Jesus é Quem fala e tudo Se faz (Salmo 33:6, 9); Ele tem autoridade sobre as forças da natureza (Salmo 89:9) como se nota em Mateus 8. Em Mateus 9, esse poder continua através da cura de um paralítico (vs. 1-8) e na cura de várias doenças; entretanto, aqui Seu poder vai além de restaurar doentes: Ele revela ter capacidade de reverter o poder da morte, trazendo mortos à vida (vs. 18-34).
Em tudo isso, Jesus está numa batalha de proporções cósmica. “Portanto, visto que os filhos são pessoas de carne e sangue, Ele também participou dessa condição humana, para que, por Sua morte, derrotasse aquele que tem o poder da morte, isto é, o Diabo, e libertasse aqueles que durante toda a vida estiveram escravizados pelo medo da morte” (Hebreus 2:14-15). Jesus invadiu o Império das Trevas para tomar “sobre Si as nossas enfermidades e sobre Si [levar] as nossas doenças” (Isaías 53:4).
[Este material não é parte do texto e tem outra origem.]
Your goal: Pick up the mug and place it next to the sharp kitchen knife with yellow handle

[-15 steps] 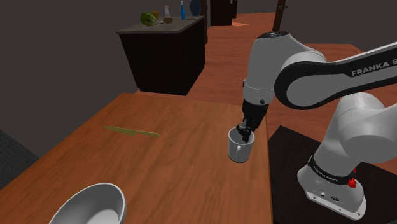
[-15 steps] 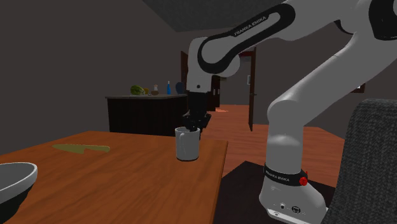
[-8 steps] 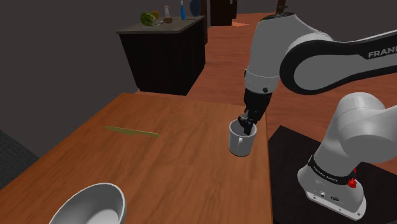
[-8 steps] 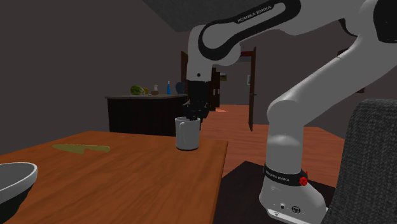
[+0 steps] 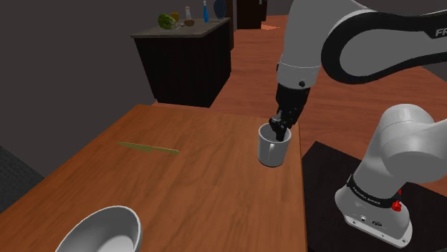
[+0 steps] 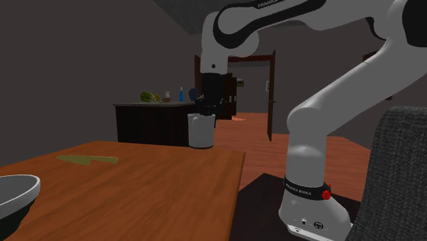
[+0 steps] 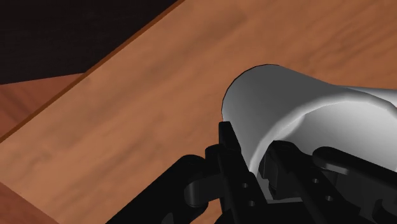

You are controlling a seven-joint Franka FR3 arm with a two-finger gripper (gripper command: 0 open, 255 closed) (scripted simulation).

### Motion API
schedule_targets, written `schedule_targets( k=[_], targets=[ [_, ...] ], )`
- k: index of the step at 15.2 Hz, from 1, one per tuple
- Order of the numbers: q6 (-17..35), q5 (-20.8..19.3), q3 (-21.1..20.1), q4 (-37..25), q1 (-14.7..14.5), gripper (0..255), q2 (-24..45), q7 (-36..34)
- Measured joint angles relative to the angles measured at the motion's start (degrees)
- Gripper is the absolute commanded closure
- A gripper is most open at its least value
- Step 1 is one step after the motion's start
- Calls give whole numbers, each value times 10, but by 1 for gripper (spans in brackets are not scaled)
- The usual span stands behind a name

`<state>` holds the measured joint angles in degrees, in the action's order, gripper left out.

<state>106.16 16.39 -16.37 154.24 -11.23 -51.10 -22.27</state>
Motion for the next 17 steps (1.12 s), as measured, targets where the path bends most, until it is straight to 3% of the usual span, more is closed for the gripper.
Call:
schedule_targets(
  k=[8,17],
  targets=[
    [-58,-14,14,-57,6,255,-1,-3],
    [11,-41,-9,-193,49,255,203,-4]
  ],
)
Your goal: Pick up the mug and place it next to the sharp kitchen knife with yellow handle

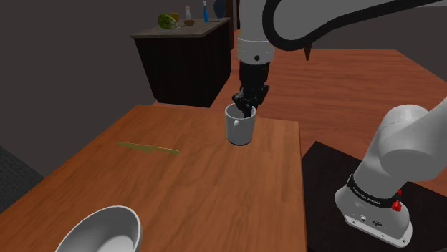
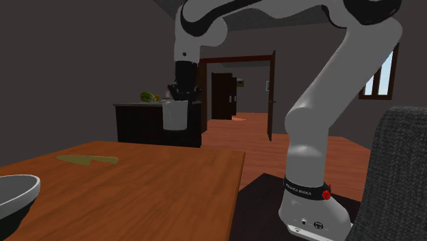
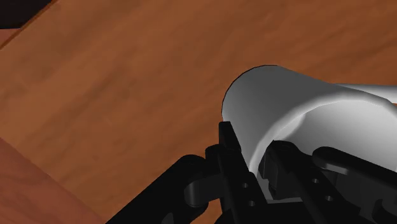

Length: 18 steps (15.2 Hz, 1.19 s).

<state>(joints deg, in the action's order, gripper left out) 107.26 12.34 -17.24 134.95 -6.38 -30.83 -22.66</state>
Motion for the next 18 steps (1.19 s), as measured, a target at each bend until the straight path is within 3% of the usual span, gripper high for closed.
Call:
schedule_targets(
  k=[9,13,18],
  targets=[
    [23,-61,-27,-197,31,255,223,-31],
    [11,-91,-34,-287,31,255,304,-49],
    [-28,-143,-36,-459,16,255,445,-74]
  ],
)
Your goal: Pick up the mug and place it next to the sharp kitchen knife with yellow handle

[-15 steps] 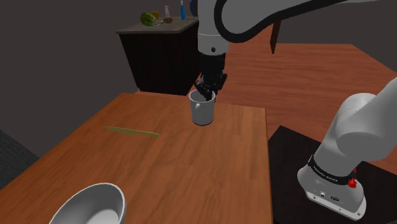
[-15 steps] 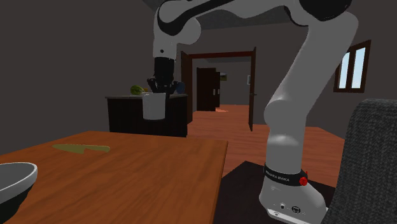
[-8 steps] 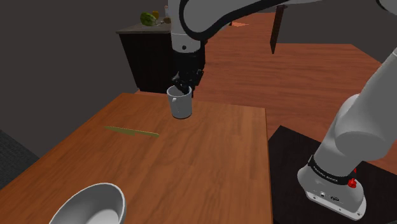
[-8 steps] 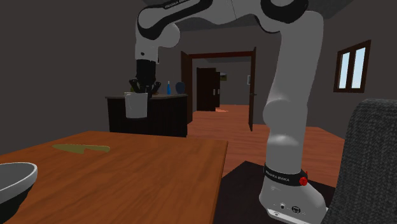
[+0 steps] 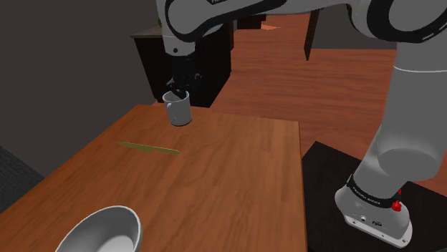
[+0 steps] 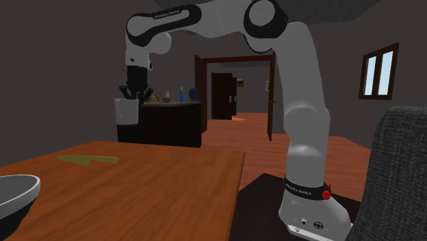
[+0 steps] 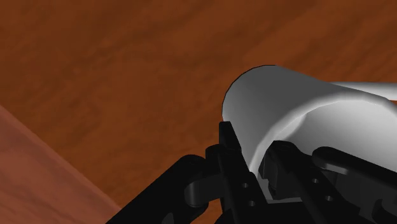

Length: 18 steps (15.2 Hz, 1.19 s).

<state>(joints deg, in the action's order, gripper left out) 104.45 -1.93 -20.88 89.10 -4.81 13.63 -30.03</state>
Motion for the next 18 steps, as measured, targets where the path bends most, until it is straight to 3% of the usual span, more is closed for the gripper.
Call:
schedule_targets(
  k=[3,6,7,18],
  targets=[
    [-40,-27,4,-119,-18,255,84,-9],
    [-101,-57,11,-284,-50,255,189,-14],
    [-103,-59,13,-297,-52,255,201,-13],
    [-18,-59,14,-206,-41,255,196,-13]
  ],
)
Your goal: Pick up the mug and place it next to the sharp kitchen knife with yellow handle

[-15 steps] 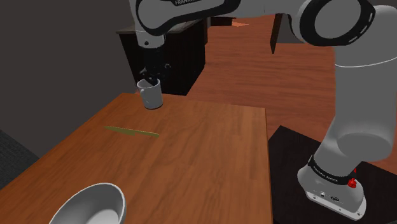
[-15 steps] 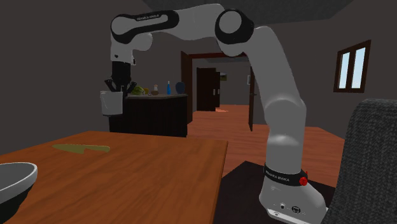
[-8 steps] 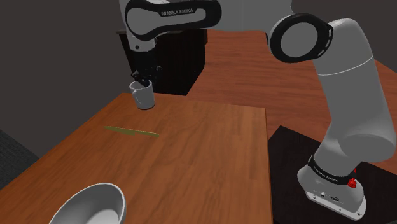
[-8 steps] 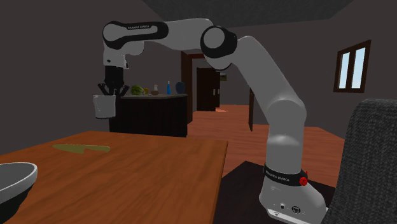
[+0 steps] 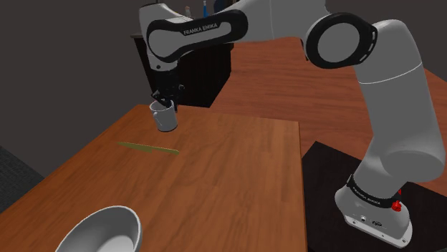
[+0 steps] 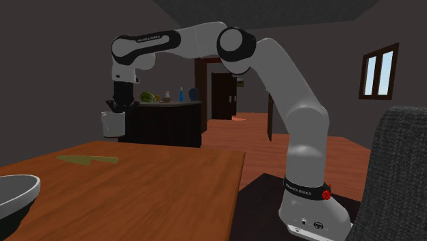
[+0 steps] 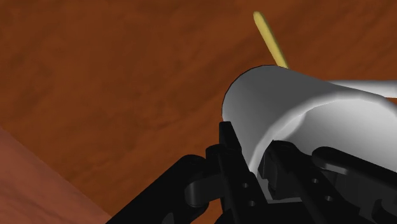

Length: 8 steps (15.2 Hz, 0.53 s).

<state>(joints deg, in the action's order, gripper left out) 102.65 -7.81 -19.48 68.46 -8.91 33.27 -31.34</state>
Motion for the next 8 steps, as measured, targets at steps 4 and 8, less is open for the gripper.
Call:
schedule_targets(
  k=[4,8],
  targets=[
    [31,-1,1,30,3,255,1,0],
    [61,-2,2,60,6,255,2,-1]
  ],
)
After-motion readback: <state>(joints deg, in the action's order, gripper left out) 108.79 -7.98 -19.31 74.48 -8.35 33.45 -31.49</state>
A libertação dos endemoniados na região dos gadarenos demonstra o poder absoluto de Jesus sobre o reino das trevas; intrigantemente, os demônios reconheceram o Messias ao gritarem: “Que queres conosco, Filho de Deus? Vieste aqui para nos atormentar antes do devido tempo?” (Mateus 8:29). A autoridade de Cristo sobre as forças diabólicas reafirma Seu papel como Redentor que veio para destruir as obras do diabo (I João 3:8).
Diante destas revelações, temos de tomar a decisão de seguir ao Messias, o Salvador, ou permanecer junto aos poderes do mal. Em Mateus 8:18-22, Jesus deixa claro que é preciso largar tudo para segui-lO. Em Mateus 9:9, Jesus chama Mateus, o qual aceita segui-lO; porém, outros duvidavam dEle e O questionavam (Mateus 9:10-17). Mas, depois da ressurreição de um morto e a expulsão de mais um demônio, alguns líderes religiosos “diziam: ‘É pelo príncipe dos demônios que Ele expulsa demônios” (Mateus 9:34).
O problema de não entender a natureza do Messias e Sua missão pode induzir-nos à rejeição de Sua pessoa. Portanto, reavivemo-nos! – Heber Toth Armí.